This woodworking tutorial will teach you how to use a mortise chisel in woodworking.
This is a DIY guide for hobbyists, beginners and prospective professionals.
Don't miss out on How to Make a Mortise and Tenon Joint. But first, there are more tools to learn about.
In this video you will learn how to use a Mortise Chisel.
A Mortise chisel is built to withstand mallet blows and lever out waste without breaking.
The thickness and width of the blade keeps it well aligned to a good depth.
As the name suggests, these chisels are perfect for chopping out mortises – particularly deep mortises in dense wood.
The tools that you will need are a Pencil, a Try Square, a Marking Knife, a Mortis Gauge, a Vice, a piece of wood, a Mallet and a Mortise Chisel.
The Mortise Chisel has a reinforced handle that holds a stout steel blade with flat sides.
The 30 degree bevel ‘knee’ forms a fulcrum that is useful for leveraging out waste wood from mortises.
A steel hoop and a ferrule at the top and bottom ends of the handle, prevent the wood from splitting when struck.
Before you start chiseling, ensure that the layout is precise.
Use a marking knife along the sides of the tenon piece to mark the length of the mortise.
Highlight the marks using a pencil and trysquare.
Set the scribes of the mortise gauge to the thickness of the Tenon which should also follow the thickness of the mortise chisel.
Center the scribes on the workpiece and mark the width of the mortise by running the two scribes between them.
Highlight the lines with a pencil.
Mark the desired depth of the mortise on the blade of the chisel for reference.
Now that the markings have been made, clamp the work piece onto the Vice.
Clasp the handle of the Mortise Chisel using your secondary hand.
Wrap your thumb around its base, but clear of the steel hoop.
With your dominant hand, clasp the handle of the mallet, ready to strike the head of the Chisel.

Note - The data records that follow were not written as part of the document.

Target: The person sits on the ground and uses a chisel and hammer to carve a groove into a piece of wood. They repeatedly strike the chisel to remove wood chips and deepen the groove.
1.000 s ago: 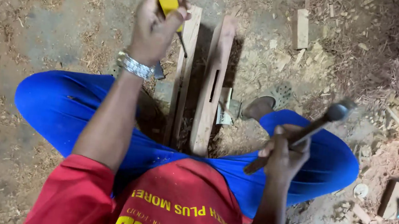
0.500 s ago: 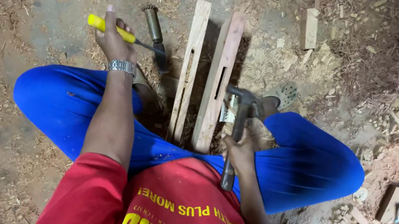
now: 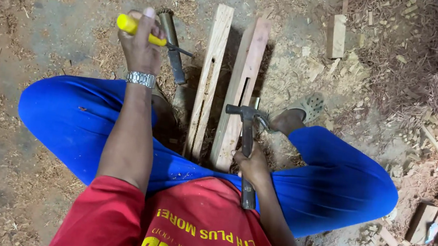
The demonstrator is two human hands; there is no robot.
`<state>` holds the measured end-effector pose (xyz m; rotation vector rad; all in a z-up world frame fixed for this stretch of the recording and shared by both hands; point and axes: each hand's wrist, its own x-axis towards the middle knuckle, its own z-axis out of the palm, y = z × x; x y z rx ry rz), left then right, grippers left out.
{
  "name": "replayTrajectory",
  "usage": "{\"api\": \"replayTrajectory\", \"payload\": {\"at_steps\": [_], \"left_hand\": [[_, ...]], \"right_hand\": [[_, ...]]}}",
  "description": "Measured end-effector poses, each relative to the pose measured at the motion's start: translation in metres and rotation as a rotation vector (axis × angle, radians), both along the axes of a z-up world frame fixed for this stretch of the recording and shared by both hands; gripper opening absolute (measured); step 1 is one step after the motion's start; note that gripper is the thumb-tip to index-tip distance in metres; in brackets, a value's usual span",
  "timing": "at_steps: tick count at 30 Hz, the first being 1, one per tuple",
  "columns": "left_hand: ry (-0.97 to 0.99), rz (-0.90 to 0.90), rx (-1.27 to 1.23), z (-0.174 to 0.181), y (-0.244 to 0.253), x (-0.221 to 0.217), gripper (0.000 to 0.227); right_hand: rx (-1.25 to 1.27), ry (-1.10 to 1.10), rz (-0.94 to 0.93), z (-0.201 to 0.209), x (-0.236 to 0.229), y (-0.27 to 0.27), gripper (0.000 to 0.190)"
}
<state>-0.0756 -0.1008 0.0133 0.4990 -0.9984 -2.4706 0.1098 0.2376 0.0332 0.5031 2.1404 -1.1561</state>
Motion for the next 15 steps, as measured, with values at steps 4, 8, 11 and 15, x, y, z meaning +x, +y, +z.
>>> {"api": "replayTrajectory", "payload": {"at_steps": [4, 8, 11, 15], "left_hand": [[-0.113, -0.108, -0.172, 0.009, 0.012, 0.006, 0.012], [-0.153, -0.549, -1.198, 0.041, 0.044, 0.008, 0.043], [-0.458, -1.096, -1.558, 0.051, 0.071, 0.007, 0.072], [-0.495, -1.340, -1.778, 0.024, 0.081, 0.011, 0.068]], "right_hand": [[0.031, 0.037, 0.044, -0.007, 0.003, 0.003, 0.031], [0.039, -0.006, 0.013, -0.003, 0.000, -0.003, 0.032], [-0.002, -0.068, -0.033, 0.002, -0.003, -0.004, 0.034], [-0.006, -0.034, 0.009, -0.006, 0.002, 0.001, 0.034]]}}
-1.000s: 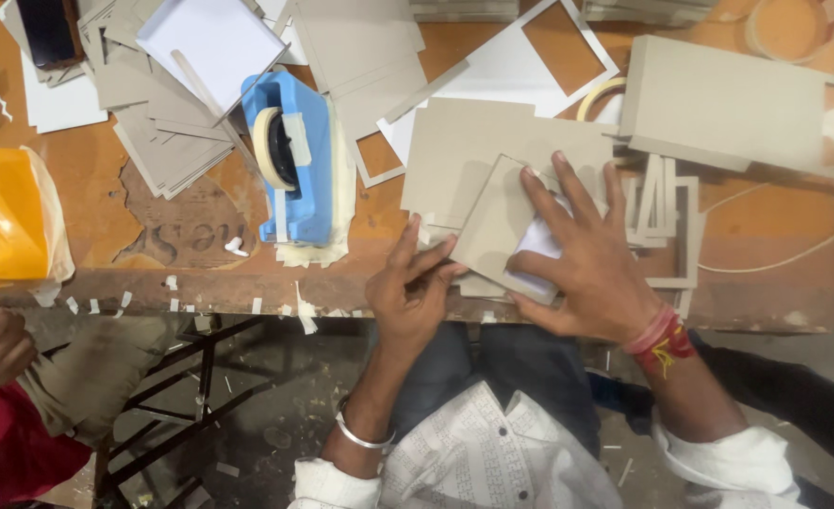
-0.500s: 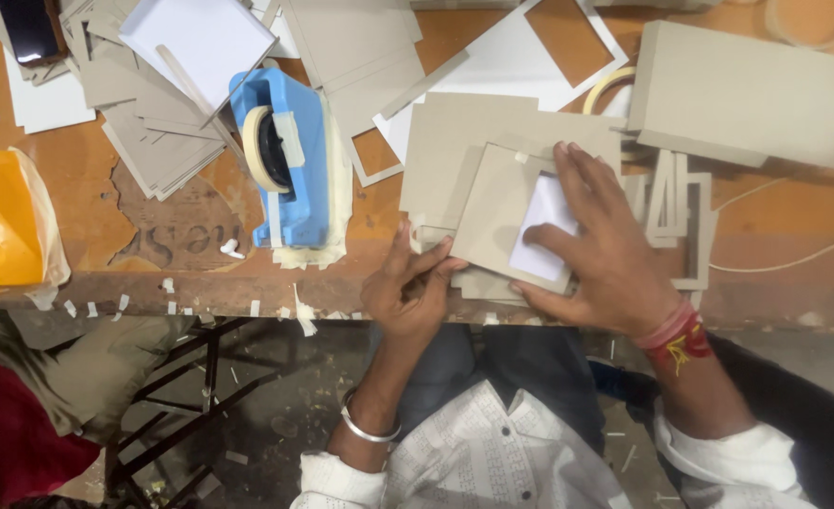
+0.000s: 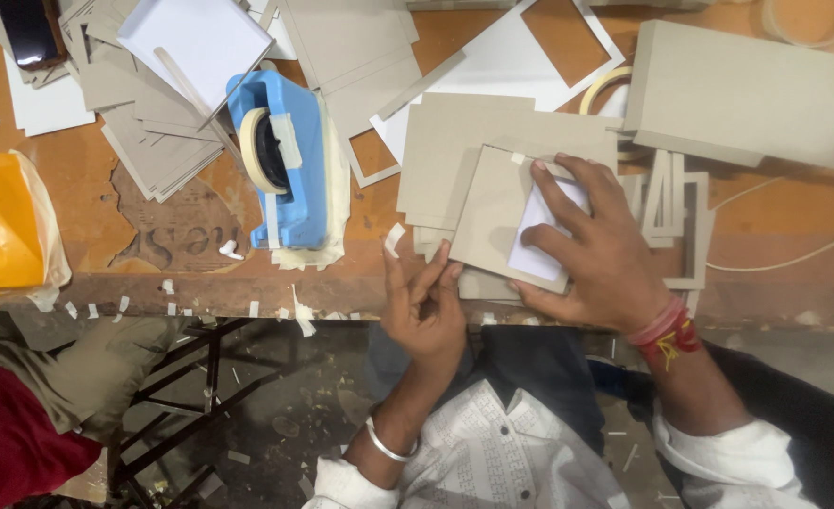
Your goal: The person assembles small photo frames by placing white inserts into beige cardboard frames and securing them with adhesive tape. They repeatedly pick up frames, align inserts, apply tape, and stack completed units on the table.
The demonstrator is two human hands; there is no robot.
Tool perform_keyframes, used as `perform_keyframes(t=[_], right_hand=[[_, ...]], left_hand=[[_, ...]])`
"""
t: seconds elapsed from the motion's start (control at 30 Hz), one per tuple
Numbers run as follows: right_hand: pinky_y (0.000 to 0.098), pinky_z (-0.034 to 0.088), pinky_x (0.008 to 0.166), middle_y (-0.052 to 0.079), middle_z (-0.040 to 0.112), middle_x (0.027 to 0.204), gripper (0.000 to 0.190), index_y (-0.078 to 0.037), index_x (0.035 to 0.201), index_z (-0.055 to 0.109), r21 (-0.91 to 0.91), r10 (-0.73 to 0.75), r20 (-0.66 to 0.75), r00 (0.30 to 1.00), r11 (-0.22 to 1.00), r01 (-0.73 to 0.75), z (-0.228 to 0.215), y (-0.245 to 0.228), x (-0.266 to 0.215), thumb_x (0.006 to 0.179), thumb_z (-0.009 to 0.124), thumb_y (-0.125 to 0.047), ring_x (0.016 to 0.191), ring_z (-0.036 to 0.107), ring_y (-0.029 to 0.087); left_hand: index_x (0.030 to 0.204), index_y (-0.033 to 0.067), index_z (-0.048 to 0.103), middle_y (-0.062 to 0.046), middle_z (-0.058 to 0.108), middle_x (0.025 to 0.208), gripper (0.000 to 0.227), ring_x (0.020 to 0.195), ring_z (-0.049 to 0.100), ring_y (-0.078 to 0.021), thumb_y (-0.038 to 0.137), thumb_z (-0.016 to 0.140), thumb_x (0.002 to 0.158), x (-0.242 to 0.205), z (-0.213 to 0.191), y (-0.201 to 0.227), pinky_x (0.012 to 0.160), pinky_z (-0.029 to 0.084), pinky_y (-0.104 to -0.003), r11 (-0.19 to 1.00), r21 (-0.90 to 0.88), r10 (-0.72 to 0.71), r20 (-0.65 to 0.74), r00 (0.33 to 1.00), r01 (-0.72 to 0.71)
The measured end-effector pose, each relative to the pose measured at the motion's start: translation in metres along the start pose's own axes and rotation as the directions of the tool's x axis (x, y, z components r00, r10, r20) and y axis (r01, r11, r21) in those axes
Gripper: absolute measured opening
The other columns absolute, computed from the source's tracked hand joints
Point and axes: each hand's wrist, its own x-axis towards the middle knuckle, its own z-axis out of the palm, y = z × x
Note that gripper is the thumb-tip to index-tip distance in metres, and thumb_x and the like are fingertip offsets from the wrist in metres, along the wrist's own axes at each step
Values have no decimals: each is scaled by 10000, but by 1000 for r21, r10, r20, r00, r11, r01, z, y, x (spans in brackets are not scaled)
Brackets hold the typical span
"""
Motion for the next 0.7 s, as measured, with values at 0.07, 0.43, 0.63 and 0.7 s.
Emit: perform_keyframes(t=[0.07,0.43,0.63,0.7], right_hand=[[675,344,1116,247,482,1513,440,-52,945,669,-49,10,12,1000,999,-9,2,-2,0,730,815,-407,1368,404,523],[702,296,1122,279,415,1551,415,-66,915,664,-103,-1,66,998,995,8,6,-3,-2,777,771,-443,1384,348,549],[700,270,1140,288,412,1566,395,-91,848,659,-81,7,72,997,997,-2,8,-1,-4,788,777,-462,1410,336,550],[697,263,1146,284,414,1571,383,-99,846,662,-83,14,72,997,997,-8,8,-2,-5,785,777,-459,1413,340,548]], left_hand=[[1574,-127,230,-216,775,1138,762,936,742,-102,-37,702,983,-4,2,1,727,560,-182,1000,0,-13,-19,1000,13],[1570,-94,304,-180,795,1112,744,765,671,-31,-47,737,966,-3,4,1,627,493,-163,995,89,45,-41,998,-41],[1545,-71,308,-145,761,1187,733,792,632,-13,-4,745,961,-4,-6,-7,628,466,-159,1000,-29,0,37,999,1],[1461,-49,387,-127,763,1171,607,796,639,-19,28,735,969,-4,-12,-6,607,455,-143,994,-105,-27,40,999,32]])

Place the tip of the Mortise Chisel on the waste wood less than quarter of an inch away from the line marking one end of the mortise.
Hold the bevel away from the mortise walls as the cut tends to travel in the direction of the bevel.
Strike the chisel with the Mallet, creating a series of notches from end to end.
Do not lever the chisel against the edge.
Now, gently chisel out the layer of notches.
Repeat this process till you reach the desired depth.
Once you are close to the final dimensions of the mortise, smooth down the edges till you reach the layout lines.
Use a wider bench chisel to even out the longer edges of the mortise.
You have now learnt how to use a Mortise Chisel.